The measured zone diameter is compared against established interpretive standards, such as those provided by the Clinical and Laboratory Standards Institute (CLSI). These standardized charts contain specific zone diameter breakpoints for each antibiotic-organism combination. Based on the measured diameter, the organism is categorized into one of three clinical classifications: Susceptible (S), Intermediate (I), or Resistant (R). A Susceptible result suggests the infection should respond to standard doses of the antibiotic. An Intermediate result indicates the antibiotic may be effective at higher doses or in body sites where the drug concentrates. A Resistant classification means the organism will not be inhibited by the antibiotic at clinically achievable concentrations, making the drug unsuitable for treatment.

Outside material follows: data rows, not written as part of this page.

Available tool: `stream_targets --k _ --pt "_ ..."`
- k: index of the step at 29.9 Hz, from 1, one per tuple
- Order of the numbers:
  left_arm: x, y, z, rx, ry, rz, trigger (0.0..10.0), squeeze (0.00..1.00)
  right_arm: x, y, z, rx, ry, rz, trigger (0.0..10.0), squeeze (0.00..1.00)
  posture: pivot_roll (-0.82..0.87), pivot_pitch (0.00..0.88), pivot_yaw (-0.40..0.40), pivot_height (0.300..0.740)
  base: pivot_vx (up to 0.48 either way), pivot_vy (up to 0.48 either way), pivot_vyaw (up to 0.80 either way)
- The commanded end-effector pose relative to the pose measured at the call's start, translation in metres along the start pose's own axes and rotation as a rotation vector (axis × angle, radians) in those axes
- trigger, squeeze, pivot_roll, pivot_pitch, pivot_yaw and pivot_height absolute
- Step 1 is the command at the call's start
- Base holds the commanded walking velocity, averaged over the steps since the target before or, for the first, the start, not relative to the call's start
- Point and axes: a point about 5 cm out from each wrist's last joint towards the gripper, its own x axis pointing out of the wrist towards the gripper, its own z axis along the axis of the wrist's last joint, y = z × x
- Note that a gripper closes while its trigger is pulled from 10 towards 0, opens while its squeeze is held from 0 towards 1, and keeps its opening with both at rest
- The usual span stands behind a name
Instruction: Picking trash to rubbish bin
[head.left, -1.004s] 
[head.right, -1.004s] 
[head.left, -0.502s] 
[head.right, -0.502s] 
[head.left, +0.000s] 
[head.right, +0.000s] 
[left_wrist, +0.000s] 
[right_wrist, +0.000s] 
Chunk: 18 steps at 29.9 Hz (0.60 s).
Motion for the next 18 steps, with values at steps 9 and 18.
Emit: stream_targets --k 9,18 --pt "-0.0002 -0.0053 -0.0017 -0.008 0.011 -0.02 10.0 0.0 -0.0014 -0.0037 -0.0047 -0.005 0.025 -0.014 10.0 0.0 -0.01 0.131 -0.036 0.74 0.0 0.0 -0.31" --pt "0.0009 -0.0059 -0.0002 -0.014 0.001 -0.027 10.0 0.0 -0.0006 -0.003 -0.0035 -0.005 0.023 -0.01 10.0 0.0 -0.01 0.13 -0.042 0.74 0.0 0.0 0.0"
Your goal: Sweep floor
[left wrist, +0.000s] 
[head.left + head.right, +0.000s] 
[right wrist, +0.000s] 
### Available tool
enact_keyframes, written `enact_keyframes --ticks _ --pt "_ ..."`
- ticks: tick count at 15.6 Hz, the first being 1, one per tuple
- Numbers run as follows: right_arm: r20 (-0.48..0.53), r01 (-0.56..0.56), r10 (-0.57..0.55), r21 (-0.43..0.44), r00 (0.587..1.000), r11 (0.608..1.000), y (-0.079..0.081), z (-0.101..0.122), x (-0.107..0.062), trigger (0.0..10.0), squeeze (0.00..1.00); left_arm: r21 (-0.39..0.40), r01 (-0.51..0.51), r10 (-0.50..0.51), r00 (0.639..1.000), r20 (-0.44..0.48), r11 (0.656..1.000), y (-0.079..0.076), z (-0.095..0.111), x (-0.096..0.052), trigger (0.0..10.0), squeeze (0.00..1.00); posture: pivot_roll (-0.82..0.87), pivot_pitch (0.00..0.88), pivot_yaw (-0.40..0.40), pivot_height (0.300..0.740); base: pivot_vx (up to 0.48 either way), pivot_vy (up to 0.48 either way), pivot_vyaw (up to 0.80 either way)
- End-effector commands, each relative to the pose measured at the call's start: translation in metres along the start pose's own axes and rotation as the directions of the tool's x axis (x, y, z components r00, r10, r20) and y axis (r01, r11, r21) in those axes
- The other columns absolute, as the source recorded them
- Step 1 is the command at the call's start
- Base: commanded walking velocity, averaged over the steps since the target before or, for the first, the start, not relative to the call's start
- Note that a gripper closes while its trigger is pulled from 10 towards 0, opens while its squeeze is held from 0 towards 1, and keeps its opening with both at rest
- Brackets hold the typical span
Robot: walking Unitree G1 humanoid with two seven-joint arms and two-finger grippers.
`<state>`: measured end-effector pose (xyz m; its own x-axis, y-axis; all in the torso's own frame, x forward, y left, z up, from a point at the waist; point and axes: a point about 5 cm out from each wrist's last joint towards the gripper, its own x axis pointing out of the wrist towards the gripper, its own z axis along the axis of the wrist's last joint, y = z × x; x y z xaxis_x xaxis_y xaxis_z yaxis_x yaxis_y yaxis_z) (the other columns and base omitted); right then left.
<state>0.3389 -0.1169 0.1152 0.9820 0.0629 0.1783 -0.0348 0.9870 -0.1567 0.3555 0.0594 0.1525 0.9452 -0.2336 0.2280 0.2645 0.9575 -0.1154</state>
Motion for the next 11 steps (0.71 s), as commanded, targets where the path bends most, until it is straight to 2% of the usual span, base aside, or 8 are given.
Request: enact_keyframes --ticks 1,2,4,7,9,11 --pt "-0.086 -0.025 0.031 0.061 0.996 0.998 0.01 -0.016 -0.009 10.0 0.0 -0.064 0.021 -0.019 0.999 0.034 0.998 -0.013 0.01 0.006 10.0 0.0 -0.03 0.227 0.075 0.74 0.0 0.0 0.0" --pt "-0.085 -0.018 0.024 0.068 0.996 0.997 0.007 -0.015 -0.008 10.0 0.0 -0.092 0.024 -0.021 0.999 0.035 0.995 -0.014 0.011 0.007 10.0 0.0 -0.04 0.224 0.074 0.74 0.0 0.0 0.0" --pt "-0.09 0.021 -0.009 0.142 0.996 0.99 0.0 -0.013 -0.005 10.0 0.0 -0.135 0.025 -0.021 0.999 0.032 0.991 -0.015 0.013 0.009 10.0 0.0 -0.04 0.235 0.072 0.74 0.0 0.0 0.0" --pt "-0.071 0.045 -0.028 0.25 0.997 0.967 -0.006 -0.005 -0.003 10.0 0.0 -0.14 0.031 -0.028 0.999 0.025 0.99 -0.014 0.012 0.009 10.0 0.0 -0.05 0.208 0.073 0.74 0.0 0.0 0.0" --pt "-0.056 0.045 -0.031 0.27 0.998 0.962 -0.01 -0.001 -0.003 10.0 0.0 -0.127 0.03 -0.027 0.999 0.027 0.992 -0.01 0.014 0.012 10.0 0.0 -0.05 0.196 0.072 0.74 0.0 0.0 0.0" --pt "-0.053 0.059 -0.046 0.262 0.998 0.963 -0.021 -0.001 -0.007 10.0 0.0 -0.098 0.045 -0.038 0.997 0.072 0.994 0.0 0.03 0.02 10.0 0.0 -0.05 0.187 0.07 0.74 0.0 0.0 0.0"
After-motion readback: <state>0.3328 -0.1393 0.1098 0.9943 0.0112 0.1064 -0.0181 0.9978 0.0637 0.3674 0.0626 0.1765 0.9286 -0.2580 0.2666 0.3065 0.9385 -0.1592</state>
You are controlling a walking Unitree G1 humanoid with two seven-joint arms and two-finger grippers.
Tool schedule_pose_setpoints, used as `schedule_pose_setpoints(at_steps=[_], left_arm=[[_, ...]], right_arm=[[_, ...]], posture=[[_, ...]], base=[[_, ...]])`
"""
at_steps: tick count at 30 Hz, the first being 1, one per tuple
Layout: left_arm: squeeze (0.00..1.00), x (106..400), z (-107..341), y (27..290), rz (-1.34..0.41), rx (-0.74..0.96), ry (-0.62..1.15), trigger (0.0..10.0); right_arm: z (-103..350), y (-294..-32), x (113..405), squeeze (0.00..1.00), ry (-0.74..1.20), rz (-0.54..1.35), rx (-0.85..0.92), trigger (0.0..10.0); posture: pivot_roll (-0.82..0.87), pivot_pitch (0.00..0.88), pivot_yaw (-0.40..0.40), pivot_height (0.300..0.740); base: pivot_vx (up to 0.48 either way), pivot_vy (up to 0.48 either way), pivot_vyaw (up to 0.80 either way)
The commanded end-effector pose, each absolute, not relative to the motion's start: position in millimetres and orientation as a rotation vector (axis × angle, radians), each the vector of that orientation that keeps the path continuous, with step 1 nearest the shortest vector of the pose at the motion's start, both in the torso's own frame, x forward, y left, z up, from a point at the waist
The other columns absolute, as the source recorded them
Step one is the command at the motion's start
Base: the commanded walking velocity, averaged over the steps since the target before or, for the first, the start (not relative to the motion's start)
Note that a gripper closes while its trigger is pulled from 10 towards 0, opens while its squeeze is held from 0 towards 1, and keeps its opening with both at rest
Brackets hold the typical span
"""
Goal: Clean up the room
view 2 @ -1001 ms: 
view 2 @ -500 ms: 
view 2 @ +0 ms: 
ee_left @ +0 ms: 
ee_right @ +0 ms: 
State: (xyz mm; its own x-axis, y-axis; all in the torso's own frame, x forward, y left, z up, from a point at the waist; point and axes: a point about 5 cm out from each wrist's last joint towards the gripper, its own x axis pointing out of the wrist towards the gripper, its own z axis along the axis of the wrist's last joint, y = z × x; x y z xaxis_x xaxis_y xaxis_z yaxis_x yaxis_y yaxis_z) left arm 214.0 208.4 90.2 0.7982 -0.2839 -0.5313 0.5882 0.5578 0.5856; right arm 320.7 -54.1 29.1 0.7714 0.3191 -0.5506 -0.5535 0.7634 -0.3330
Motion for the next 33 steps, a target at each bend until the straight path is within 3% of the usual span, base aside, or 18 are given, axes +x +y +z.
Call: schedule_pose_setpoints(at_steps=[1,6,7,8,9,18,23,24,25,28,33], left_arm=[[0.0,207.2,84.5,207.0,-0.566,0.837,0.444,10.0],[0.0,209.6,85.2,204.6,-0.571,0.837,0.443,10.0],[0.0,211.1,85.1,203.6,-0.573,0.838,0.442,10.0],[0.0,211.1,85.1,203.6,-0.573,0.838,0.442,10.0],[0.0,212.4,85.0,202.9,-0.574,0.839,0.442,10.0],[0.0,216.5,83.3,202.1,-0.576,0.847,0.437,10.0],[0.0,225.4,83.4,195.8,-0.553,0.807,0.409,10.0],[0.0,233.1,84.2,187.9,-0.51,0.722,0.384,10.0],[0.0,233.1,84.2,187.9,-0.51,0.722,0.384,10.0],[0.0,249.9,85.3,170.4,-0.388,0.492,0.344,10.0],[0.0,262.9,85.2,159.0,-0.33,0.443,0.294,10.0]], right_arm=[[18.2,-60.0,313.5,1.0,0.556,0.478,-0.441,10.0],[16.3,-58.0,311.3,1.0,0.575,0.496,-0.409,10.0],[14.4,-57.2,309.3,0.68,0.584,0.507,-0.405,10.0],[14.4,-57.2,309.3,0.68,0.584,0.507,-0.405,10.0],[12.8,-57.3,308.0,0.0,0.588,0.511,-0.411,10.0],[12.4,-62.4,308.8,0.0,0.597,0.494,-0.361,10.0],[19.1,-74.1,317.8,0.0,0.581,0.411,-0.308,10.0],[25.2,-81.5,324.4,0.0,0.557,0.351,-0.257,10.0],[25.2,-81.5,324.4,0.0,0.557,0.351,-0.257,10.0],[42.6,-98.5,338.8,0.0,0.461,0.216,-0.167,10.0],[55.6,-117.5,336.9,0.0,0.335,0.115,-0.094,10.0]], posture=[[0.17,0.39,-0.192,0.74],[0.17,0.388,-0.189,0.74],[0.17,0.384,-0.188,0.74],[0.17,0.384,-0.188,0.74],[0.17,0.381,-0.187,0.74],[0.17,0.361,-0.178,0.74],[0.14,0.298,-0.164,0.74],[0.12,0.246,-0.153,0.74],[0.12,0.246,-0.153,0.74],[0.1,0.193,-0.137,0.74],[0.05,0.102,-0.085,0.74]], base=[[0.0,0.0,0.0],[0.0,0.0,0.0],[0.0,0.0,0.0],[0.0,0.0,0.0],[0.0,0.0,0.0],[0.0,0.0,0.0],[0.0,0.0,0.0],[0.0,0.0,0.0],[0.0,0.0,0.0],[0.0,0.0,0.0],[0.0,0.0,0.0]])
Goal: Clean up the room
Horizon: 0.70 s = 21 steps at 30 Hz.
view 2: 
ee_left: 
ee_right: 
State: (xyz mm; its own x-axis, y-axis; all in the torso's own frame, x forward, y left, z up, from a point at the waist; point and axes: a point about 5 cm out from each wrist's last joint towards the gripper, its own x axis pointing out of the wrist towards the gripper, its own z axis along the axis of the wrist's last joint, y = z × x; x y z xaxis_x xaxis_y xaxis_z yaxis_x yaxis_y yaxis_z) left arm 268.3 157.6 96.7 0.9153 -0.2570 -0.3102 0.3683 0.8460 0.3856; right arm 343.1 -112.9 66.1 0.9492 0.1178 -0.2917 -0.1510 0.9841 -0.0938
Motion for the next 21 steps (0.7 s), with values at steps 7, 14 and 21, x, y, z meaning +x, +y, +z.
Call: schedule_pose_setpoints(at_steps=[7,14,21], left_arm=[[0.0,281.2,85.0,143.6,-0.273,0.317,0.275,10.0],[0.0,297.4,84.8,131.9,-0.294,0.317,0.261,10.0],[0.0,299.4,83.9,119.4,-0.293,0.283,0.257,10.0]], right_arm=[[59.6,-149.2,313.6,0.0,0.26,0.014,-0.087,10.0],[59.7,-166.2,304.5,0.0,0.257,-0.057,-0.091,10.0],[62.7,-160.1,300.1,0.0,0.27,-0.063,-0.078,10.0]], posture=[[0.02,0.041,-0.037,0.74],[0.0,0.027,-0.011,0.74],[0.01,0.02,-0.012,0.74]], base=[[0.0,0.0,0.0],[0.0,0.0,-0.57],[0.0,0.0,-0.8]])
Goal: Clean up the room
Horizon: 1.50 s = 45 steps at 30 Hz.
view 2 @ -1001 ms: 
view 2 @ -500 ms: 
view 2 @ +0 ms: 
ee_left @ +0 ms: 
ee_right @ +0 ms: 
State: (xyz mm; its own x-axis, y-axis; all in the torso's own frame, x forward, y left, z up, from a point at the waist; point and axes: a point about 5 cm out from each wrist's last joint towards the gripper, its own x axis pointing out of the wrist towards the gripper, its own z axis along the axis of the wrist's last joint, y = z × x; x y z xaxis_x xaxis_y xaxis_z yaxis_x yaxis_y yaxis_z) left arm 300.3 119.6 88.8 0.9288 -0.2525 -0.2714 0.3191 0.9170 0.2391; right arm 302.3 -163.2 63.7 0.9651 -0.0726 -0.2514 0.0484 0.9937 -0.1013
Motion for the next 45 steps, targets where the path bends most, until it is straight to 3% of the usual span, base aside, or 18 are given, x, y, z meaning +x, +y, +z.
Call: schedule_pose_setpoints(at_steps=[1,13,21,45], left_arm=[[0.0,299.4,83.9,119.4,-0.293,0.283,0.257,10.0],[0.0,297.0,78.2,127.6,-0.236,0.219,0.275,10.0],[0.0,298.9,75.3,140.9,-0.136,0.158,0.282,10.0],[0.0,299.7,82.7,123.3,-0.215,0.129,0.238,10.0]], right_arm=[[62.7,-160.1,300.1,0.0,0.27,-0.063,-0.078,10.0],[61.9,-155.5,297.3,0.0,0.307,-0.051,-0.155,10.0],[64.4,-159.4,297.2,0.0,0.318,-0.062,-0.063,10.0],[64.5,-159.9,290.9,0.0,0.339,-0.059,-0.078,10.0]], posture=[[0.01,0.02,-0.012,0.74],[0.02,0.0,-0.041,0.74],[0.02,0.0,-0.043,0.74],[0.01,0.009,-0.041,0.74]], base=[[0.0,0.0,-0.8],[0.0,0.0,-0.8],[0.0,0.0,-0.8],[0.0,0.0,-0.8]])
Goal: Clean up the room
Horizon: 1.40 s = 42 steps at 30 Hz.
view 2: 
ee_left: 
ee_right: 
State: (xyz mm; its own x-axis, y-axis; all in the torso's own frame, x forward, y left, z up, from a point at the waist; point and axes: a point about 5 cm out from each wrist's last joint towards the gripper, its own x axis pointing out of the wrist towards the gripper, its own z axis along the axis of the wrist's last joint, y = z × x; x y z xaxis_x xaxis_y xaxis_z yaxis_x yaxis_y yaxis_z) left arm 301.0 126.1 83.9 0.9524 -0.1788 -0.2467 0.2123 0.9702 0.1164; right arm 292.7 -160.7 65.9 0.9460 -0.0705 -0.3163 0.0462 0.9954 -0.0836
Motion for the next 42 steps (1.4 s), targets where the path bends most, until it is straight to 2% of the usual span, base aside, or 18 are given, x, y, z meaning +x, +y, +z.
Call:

Ensuring Accuracy Through Quality Control
Maintaining the reliability of the disk diffusion test requires a rigorous quality control program to ensure that all materials and procedural steps are functioning as expected. This process involves the regular testing of standardized control strains alongside the patient isolates. Specific organisms, such as Escherichia coli and Staphylococcus aureus, are used because their susceptibility to various antibiotics is well-established and monitored. When these control strains are tested, the resulting zone diameters must fall within a defined, acceptable range to validate the batch of media, the potency of the antibiotic disks, and the overall test procedure. If the control strain results are outside the acceptable limits, the test run is considered invalid, and the procedure must be investigated and repeated. Monitoring the incubator temperature to ensure it remains at the required \(35^{\circ}\text{C} \pm 2^{\circ}\text{C}\) is also a daily quality check. The stability of the antimicrobial disks is maintained through proper storage; they should be kept frozen, typically at \(-20^{\circ}\text{C}\), to preserve the potency of the antibiotic compound. Every new batch of Mueller-Hinton Agar or newly received antibiotic disks must be tested with the control strains before being used for patient samples.